What if there was a Stylelint plugin that could detect the implementation of unofficial design tokens/specs when given the official set of tokens?
In this brief article, I’ll show how I ventured to build such a plugin.
The Process
To start, I read through the developer’s guide on writing Stylelint plugins.
Then, I looked through the source code of existing plugins that I found on the awesome-stylelint repo.
This helped generate the boilerplate code for a Stylelint plugin.
Ultimately, the Stylelint plugin consists of rules that can be enabled by a user.
Each rule is a function that takes in the user’s options for a rule which
they configure. You have to validate these options in the code using a
utils.validateOptions
util that the Stylelint package
provides for you. Also, you should document these options in your
documentation.
I wrote the function for an official-specs
rule that expects
the user to configure/provide a set of official design tokens/specs:
import scorecard from '@tempera/postcss-scorecard';
import { utils } from 'stylelint';
import { namespace, validateSpecs } from '../utils';
export default {
'official-specs': function rule(specs = {}) {
return (root, result) => {
const validOptions = utils.validateOptions(result, ruleName, {
actual: specs,
// validateSpecs is a function
// that validates that
// the provided specs is a flat
// object consisting of key-value pairs
possible: [validateSpecs]
});
if (!validOptions) {
return null;
}
};
};
Next, I used the @tempera/postscss-scorecard plugin which I created for a “scorecard” reporting tool as an API.

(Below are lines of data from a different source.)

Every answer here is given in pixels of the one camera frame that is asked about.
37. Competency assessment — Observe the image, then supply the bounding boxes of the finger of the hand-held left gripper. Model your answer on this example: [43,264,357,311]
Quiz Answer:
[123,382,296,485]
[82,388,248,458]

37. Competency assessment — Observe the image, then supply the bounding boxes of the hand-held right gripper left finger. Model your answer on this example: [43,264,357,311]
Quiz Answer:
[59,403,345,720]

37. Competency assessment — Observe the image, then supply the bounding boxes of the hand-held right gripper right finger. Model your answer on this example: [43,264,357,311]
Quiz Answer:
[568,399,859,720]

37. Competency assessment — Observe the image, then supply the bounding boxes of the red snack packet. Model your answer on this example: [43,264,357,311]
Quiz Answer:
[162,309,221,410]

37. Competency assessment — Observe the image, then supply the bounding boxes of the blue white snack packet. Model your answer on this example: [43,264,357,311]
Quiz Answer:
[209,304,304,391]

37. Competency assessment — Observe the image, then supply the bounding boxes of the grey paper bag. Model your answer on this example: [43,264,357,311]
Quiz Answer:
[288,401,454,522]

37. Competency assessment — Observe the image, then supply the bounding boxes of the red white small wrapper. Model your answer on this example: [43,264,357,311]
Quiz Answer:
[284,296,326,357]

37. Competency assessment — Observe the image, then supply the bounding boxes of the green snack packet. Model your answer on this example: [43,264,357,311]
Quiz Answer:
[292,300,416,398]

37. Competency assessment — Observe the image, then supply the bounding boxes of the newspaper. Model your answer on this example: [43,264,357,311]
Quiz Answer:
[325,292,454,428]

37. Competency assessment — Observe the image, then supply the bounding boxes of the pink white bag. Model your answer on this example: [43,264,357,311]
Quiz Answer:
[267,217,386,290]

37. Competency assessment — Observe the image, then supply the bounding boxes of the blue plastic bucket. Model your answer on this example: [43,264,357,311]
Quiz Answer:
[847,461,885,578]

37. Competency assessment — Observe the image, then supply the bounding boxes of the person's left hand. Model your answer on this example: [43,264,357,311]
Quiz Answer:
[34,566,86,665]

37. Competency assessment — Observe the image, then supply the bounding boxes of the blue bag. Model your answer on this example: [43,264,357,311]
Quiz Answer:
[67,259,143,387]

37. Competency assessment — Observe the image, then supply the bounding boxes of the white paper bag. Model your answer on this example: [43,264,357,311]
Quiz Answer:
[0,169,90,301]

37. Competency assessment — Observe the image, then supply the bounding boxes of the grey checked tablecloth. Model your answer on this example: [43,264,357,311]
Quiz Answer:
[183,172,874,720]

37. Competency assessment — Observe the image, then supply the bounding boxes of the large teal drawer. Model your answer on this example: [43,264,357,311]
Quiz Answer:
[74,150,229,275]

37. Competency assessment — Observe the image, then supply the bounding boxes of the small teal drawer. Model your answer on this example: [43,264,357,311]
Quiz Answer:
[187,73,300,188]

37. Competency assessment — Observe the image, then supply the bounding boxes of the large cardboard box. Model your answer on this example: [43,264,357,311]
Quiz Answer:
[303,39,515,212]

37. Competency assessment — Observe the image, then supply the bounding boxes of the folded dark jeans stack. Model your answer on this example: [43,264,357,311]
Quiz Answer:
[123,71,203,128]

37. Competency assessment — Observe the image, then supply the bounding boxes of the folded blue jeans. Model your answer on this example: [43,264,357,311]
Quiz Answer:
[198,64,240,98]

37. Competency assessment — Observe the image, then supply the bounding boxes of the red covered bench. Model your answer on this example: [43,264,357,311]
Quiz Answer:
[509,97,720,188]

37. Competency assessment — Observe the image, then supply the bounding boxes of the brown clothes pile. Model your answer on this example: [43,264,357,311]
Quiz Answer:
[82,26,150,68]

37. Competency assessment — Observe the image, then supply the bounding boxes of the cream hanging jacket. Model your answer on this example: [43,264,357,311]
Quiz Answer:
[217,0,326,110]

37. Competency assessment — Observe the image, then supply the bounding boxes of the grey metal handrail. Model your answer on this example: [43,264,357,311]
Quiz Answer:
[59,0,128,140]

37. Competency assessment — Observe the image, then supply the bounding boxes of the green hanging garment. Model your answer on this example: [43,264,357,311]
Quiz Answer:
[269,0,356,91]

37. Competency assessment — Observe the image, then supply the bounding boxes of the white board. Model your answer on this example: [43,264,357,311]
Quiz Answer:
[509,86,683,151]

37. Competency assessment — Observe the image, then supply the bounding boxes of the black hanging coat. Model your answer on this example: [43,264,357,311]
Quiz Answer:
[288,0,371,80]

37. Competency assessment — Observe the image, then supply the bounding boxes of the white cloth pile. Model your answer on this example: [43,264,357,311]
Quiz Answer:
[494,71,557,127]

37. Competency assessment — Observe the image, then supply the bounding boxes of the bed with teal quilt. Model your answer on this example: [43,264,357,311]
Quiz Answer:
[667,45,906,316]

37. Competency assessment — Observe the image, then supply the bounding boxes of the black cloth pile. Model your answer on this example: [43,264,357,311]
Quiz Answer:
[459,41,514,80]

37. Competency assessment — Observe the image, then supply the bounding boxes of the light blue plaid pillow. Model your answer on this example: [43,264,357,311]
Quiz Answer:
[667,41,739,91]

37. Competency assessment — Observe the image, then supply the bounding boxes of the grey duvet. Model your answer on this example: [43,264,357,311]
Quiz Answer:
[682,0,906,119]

This plugin exposes hooks into the processing of CSS to do something when a valid or invalid specification is found:
const scorecard = require("@tempera/postcss-scorecard");
const specs = require("./tokens");
await postcss()
.use(
scorecard({
onInvalid: (score) => {
// do something when CSS property is not an official spec
},
onValid: (score) => {
// do something when CSS property is an official spec
},
onFinished: () => {
// do something after validation finishes
},
specs, // the official design tokens
})
)
.process(css, { from: undefined });
It also provides a score
context which contains the
prop
, value
, as well as the predicted
nearestValue
(the closest official value to the unofficial
value).
Using this as an API in the Stylelint rule, messages can be reported when
a CSS declaration is using an invalid/unofficial value by using the
utils.report
method.
The utils.report
method expects a rule message that can be
generated using the utils.ruleMessages
method.
I exposed a rule message that receives the actual/unofficial spec and the
nearest official spec from the score
context.
import scorecard from '@tempera/postcss-scorecard';
import { utils } from 'stylelint';
import { namespace, validateSpecs } from '../utils';
export const ruleName = namespace('official-specs');
export const messages = utils.ruleMessages(ruleName, {
'official-specs': ({ spec, nearestSpec }) => {
const prefix = `An unofficial spec was detected: "${spec}"`;
if (!nearestSpec) {
return prefix;
}
return `${prefix}. The nearest official spec is ${nearestSpec}`;
}
});
export default {
'official-specs': function rule(specs = {}) {
return (root, result) => {
const validOptions = utils.validateOptions(result, ruleName, {
actual: specs,
possible: [validateSpecs]
});
if (!validOptions) {
return null;
}
const { Once } = scorecard({
onInvalid: (score) => {
const spec = score.value;
const nearestSpec = score.nearestValue;
const node = score.context;
utils.report({ message: messages['official-specs']({ spec, nearestSpec }), node, result, ruleName })
},
specs,
});
Once(root);
};
};
Just like that, we can provide linting around the usage of unofficial design specifications in CSS:
🎉 Cool!
Final plugin: https://github.com/michaelmang/tempera/tree/master/packages/stylelint
Conclusion
I hope this experimental plugin helps to highlight the potential to enforce the usage design tokens.
I hope it also helps to stimulate creativity for future tooling to unleash the power and success of adopting design tokens.